L’INSTANT QUI DONNE PRISE

Après des jeux qui s’enchaînent et nous font échanger des paroles ailées Moi le grand-père enfant Lui le petit-fils qui fait ses gammes à l’école maternelle Le voilà muet plaçant les pièces d’un jeu de bois comme font les joueurs de go J’en profite pour lire un texte dont personne – à ma connaissance – ne parle plus Un instant précieux qui donne prise et désarme le sinistre ruissellement du temps*

* Michel Leiris (Le ruban au cou d’Olympia)

L’ENFANT POÈME

 Ça sort pas toujours d’un enfant
un poème
D’un bébé à la bouche d’escargot
un poème
D’un enfant de poche dans un livre
de poèmes
L’enfant du petit cheval
Qui fait tourner le manège
des poèmes
Dans la maison d’école
Où on récitait chaque matin
nos poèmes
Que l’on traçait avec nos bâtons
et nos craies
Un poème
Où l’on écrit toute sa vie son nom :
LIBERTÉ
 
 
manuscrit premier jet

JE ME PERDS DANS BORGES

JE ME PERDS DANS BORGES

La vérité est un miroir tombé de la main de Dieu et qui s’est brisé.

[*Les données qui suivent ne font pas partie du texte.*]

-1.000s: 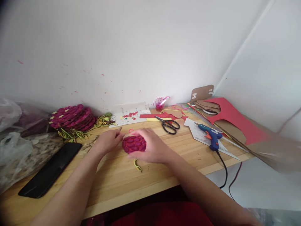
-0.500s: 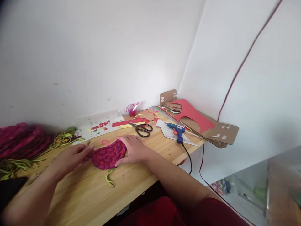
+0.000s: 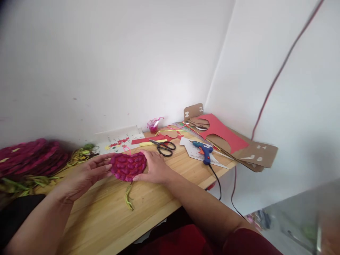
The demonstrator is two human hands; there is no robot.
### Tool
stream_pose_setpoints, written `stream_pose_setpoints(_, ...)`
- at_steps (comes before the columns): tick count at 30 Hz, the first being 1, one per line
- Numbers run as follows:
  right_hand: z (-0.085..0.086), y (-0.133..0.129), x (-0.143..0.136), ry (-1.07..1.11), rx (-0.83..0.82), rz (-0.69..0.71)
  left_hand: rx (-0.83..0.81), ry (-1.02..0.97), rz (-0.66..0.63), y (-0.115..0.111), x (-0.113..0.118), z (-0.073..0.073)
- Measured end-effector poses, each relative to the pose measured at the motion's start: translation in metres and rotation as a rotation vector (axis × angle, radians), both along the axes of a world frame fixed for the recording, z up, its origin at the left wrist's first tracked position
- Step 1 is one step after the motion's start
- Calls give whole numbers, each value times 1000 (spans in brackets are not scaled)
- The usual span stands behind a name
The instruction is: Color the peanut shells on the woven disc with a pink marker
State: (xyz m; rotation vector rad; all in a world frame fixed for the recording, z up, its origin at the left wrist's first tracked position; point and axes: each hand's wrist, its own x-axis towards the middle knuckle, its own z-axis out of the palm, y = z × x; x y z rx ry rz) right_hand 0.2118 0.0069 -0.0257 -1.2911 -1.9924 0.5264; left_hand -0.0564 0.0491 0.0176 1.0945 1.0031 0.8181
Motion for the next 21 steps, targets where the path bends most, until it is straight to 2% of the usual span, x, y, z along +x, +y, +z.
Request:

Chacun en ramasse un fragment et dit que toute la vérité s’y trouve.

Rûmi

*

Je me perds dans Borges

la nuit des dons – noche de los dones –

brise le miroir et le masque

el espejo y la máscara –

Je me perds dans les mille morceaux de cette œuvre dont chacun semble contredire le précédent et le suivant

Miroir brisé par le poing d’un dieu jaloux qui ne laisse aux lecteurs que les fragments d’une allure de vérité

Je me perds à l’angle de la rue Bernardo de Irigoyen et de la rue des Bergeronnettes de celles qui suivaient mon père laboureur

Je me perds dans les prologues qui mènent immanquablement au jardin des sentiers qui bifurquent et qui font pièce à des ouvrages hétérogènes d’écrivains improbables

Je me perds dans les visions simultanées de l’Univers que le langage ne peut traduire que successivement :

la neige coiffant la statue d’un soldat de 14 sur une place des Hautes Pyrénées

les grains de sable du Sahara coulant dans le cadre d’un artiste marocain vivant à Aix en Provence

la voie lactée où marchent sans cesse les indiens morts de la Goajira*

-Tu as bien vu tout en couleur ? demande Borges.

-Comme dans ce livre d’enfant où toutes les lettres pendant la nuit se mélangent et nous offrent au matin un chant nouveau.